These CTC enrichment technologies described above are conducted to enrich CTCs from blood specimens drawn from patients with cancer. The volume of blood needed is usually less than 10 mL. However, CTC heterogeneity necessitates analysis of all CTC subpopulations in sufficient numbers. CTCs enriched from blood samples with limited volume cannot represent the whole CTC population in patients, which decreases the reliability of CTC biopsies [14, 114]. Two approaches that are capable of in vivo enrichment of CTCs with statistically meaningful numbers have been developed (Fig. 4A). One approach involves the collection of CTCs by putting a GLUPI nanodetector in a peripheral arm vein. Up to 1.5 L of blood in 30 min is supposed to pass the nanodetector coated with the EpCAM antibody [115]. Clinical studies of patients with breast and lung cancer demonstrated that the nanodetector can enrich a larger number of CTCs compared to the CellSearch assay [115]. The other approach is to use leukapheresis, which is a standard clinical method frequently conducted to isolate mononuclear cells from several liters of blood for various applications.
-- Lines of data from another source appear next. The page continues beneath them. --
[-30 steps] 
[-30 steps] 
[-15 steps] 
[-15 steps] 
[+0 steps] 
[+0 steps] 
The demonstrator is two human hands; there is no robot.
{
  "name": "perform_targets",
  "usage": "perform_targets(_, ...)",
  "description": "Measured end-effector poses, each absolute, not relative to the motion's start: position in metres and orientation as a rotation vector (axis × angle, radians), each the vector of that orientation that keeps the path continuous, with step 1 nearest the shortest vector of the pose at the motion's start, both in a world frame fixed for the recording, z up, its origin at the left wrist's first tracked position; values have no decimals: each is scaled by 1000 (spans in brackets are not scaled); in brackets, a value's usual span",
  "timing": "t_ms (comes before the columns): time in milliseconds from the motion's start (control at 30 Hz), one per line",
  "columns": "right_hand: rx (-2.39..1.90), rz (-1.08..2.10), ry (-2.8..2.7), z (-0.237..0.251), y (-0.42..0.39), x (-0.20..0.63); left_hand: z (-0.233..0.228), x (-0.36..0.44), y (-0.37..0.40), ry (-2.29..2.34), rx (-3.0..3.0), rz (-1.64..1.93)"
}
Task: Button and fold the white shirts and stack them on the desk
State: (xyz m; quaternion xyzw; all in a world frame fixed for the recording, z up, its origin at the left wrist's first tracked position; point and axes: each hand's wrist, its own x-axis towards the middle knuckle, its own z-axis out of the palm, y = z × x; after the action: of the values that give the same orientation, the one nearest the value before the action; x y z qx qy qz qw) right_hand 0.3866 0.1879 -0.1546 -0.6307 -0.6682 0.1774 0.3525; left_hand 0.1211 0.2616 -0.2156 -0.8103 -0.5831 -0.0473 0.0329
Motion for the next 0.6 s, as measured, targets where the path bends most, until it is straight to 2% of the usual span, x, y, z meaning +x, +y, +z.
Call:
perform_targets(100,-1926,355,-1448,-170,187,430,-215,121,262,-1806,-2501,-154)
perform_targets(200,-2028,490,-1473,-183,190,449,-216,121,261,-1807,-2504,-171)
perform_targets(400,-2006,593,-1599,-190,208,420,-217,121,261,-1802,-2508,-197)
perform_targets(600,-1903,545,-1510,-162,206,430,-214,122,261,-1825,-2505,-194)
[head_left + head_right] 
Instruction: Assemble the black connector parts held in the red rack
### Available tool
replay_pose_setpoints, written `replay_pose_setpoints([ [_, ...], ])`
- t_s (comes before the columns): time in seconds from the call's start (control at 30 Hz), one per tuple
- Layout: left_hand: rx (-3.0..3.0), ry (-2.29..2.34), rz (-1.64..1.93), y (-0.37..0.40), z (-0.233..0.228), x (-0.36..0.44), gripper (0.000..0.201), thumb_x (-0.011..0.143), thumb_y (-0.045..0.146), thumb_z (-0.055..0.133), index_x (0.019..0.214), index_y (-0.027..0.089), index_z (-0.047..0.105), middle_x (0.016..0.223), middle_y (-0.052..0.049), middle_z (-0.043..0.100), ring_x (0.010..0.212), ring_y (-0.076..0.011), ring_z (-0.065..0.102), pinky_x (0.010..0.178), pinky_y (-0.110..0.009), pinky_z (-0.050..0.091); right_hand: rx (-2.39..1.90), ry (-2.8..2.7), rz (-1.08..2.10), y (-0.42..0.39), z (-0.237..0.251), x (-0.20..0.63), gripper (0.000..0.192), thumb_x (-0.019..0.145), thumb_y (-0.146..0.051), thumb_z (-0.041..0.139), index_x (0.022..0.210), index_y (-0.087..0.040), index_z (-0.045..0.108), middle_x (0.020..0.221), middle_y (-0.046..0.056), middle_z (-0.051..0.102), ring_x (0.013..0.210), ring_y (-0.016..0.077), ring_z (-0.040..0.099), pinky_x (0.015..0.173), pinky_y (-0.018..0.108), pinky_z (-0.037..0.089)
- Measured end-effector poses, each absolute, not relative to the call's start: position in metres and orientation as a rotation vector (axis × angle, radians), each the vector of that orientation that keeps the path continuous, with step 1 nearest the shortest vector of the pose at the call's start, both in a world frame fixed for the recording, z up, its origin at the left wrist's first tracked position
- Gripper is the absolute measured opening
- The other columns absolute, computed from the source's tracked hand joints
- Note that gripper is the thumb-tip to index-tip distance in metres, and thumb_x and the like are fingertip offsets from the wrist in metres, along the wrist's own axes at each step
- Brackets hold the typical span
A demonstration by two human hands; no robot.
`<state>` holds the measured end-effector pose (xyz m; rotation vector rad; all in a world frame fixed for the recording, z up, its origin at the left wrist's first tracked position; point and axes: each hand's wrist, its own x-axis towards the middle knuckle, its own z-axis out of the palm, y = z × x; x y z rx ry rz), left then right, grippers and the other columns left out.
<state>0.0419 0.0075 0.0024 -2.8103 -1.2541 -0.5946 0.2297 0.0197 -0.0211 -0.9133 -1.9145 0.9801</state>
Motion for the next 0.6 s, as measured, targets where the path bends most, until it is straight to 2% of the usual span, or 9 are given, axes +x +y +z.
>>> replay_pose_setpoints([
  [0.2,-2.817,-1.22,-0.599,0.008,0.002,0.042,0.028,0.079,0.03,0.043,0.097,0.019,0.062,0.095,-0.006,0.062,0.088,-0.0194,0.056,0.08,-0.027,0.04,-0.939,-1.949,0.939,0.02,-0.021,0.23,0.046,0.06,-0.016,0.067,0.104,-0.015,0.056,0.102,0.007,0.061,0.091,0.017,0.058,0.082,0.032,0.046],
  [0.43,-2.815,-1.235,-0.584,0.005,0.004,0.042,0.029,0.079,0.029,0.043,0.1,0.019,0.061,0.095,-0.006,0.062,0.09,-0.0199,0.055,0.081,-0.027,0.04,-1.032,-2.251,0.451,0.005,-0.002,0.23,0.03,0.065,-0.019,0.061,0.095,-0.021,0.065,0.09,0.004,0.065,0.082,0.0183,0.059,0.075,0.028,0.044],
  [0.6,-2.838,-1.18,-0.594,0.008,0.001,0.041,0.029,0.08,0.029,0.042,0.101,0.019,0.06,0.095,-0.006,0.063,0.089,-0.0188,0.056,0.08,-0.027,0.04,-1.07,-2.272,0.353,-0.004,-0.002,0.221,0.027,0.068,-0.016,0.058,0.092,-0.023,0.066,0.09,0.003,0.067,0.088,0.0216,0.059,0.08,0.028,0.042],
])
Leukapheresis can recover a large number of CTCs from non-metastatic cancer patients (i.e., a median of 7,500 CTCs per patient) [13]. Although leukapheresis shows a promising potential to enrich CTCs with statistically meaningful numbers, it is much more invasive than drawing a blood sample, which is a critical issue for clinical use. In addition to enrichment, ex vivo cultures of primary CTCs allow subpopulations of CTCs to be more fully characterized [14, 116], and enable drug sensitivity to be monitored [117].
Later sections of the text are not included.